Steven Sadettin Saran (born 30 August 1964) is a Turkish athlete, businessman and sports executive and candidate for presidency of Fenerbahçe SK.

Biography 
He was born on 30 August 1964 in Denver, Colorado. He studied Mechanical Engineering at the University of Kentucky in the United States. Saran, who later came to Turkey, worked at the Ministry of Culture and Tourism. Later, he founded Saran Holding and assumed the representation of many well-known world brands. Between 1990 and 1995, he served as Assistant General Manager and General Manager at Martin Marietta's Ankara Office.

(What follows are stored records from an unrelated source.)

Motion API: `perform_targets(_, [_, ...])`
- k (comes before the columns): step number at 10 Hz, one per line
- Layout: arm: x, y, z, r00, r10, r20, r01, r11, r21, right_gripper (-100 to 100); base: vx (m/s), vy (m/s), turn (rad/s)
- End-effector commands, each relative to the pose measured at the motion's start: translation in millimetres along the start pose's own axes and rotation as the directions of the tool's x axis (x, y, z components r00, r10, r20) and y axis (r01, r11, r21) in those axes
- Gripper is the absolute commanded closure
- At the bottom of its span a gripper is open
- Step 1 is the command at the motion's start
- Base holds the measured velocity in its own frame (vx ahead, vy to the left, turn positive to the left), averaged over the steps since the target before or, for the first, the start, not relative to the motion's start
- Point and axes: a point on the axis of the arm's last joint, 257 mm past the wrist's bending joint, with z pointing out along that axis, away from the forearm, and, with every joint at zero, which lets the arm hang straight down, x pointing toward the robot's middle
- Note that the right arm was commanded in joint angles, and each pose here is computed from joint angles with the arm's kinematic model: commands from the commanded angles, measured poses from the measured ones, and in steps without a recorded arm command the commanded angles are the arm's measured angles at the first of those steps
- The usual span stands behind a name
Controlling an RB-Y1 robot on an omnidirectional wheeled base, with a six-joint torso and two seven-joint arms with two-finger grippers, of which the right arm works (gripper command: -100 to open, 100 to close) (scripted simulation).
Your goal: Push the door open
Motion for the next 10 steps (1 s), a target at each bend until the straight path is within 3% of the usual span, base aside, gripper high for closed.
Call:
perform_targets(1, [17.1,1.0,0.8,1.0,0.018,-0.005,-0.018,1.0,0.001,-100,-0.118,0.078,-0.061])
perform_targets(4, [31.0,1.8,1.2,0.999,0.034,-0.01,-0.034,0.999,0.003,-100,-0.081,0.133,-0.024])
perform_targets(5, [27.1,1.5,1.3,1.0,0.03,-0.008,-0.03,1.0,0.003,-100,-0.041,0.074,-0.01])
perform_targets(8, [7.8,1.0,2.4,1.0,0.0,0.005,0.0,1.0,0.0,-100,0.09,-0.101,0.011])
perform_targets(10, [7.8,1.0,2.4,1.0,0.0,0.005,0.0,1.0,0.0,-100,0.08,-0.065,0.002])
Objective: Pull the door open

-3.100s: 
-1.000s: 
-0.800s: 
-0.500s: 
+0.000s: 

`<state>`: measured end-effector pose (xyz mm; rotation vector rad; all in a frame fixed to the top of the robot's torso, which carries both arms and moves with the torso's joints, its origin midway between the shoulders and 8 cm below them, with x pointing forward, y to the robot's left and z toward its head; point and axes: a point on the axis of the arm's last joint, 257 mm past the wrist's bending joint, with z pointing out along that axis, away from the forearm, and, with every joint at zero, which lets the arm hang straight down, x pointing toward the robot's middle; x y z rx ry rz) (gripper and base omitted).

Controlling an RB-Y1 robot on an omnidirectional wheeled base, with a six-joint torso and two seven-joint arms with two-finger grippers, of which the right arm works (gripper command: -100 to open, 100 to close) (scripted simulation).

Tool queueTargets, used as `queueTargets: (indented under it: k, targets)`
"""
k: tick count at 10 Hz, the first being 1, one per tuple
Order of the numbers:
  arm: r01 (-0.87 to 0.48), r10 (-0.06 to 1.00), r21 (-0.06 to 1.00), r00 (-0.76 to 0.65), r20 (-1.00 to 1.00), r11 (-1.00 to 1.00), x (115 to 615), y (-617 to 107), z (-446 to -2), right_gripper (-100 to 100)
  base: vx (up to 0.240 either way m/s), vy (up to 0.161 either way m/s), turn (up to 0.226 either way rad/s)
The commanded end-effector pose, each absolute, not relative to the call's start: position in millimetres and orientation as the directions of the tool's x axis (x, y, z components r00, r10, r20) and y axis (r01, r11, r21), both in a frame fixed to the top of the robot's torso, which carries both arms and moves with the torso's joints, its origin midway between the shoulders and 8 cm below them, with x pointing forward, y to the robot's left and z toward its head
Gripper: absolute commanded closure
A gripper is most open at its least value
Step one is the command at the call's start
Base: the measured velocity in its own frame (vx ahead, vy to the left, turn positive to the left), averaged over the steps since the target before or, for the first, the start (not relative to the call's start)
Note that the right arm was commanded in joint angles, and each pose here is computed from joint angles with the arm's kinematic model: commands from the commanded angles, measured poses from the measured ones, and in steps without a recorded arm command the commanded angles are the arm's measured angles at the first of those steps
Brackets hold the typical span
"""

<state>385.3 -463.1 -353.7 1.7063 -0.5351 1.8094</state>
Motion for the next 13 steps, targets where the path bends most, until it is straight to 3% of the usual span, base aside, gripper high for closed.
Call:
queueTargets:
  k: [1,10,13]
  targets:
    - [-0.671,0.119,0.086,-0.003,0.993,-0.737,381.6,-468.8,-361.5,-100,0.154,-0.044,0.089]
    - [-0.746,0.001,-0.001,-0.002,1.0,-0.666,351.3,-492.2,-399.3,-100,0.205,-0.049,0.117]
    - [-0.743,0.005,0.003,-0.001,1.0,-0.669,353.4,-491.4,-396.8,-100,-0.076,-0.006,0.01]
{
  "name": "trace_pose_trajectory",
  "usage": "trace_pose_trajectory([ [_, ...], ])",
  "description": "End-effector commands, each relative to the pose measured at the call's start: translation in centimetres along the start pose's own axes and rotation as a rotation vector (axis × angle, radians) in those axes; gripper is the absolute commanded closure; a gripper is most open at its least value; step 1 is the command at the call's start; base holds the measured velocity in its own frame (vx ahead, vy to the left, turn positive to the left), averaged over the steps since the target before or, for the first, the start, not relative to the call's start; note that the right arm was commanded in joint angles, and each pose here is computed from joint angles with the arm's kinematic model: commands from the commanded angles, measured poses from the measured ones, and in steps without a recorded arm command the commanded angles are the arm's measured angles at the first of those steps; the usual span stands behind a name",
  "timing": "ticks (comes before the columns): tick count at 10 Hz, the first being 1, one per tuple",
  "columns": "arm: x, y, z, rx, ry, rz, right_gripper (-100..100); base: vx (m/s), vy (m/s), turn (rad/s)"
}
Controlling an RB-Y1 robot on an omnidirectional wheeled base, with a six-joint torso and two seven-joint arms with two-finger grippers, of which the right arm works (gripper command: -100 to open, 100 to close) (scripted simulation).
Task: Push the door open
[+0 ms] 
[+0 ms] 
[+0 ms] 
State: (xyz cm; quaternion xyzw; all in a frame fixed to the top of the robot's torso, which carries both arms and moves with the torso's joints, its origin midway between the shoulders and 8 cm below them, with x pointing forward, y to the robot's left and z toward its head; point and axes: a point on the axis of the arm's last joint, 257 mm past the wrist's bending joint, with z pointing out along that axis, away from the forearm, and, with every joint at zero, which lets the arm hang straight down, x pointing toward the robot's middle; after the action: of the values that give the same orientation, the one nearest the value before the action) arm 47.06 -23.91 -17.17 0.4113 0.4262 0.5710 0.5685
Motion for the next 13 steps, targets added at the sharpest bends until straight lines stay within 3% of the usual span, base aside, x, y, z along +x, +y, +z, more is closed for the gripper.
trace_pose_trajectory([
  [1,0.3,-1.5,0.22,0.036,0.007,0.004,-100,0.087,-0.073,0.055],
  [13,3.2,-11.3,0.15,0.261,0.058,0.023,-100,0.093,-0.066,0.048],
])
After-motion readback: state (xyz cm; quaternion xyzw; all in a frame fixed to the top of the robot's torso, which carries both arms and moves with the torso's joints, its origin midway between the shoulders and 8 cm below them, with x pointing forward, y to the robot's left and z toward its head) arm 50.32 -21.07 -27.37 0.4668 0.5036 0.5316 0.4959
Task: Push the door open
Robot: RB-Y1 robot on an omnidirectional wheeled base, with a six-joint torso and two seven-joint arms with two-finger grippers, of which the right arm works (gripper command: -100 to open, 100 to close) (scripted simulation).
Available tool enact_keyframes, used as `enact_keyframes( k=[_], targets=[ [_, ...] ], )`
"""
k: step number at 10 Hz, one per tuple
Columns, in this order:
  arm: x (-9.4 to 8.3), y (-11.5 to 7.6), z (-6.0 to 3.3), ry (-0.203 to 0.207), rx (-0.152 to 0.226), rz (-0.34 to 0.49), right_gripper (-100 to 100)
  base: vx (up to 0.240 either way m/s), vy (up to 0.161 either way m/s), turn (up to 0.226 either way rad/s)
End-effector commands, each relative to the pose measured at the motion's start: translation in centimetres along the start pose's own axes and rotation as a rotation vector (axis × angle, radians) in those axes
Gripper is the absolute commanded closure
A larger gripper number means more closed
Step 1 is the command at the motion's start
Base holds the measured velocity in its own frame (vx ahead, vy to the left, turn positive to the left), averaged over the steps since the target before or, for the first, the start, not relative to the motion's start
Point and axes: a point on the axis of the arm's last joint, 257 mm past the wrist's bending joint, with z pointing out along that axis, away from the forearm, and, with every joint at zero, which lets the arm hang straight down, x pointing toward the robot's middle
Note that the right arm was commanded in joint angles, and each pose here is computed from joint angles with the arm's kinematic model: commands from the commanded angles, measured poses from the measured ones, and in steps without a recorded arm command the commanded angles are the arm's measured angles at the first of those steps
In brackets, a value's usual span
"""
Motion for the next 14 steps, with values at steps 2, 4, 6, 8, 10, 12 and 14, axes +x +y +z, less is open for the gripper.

While he was studying in the US, he was the team captain of the school's swimming team and was selected as the Most Valuable Athlete for two years. He was the captain of the Turkish National Swimming Team in 1984–1985 and broke the 50-meter freestyle swimming record during this period. Saran, who was a shareholder of Borussia Dortmund, one of the Bundesliga teams, sold his shares after the racist and Islamaphobic reactions from the fans. Saran, who has a daughter named Lal from a previous marriage, speaks Spanish and intermediate German as well as English. Media organizations such as S Sport, Radyospor, Radyo Music, Radyo Traffic, Ajansspor sports portal and tuttur.com betting site also belong to Sadettin Saran.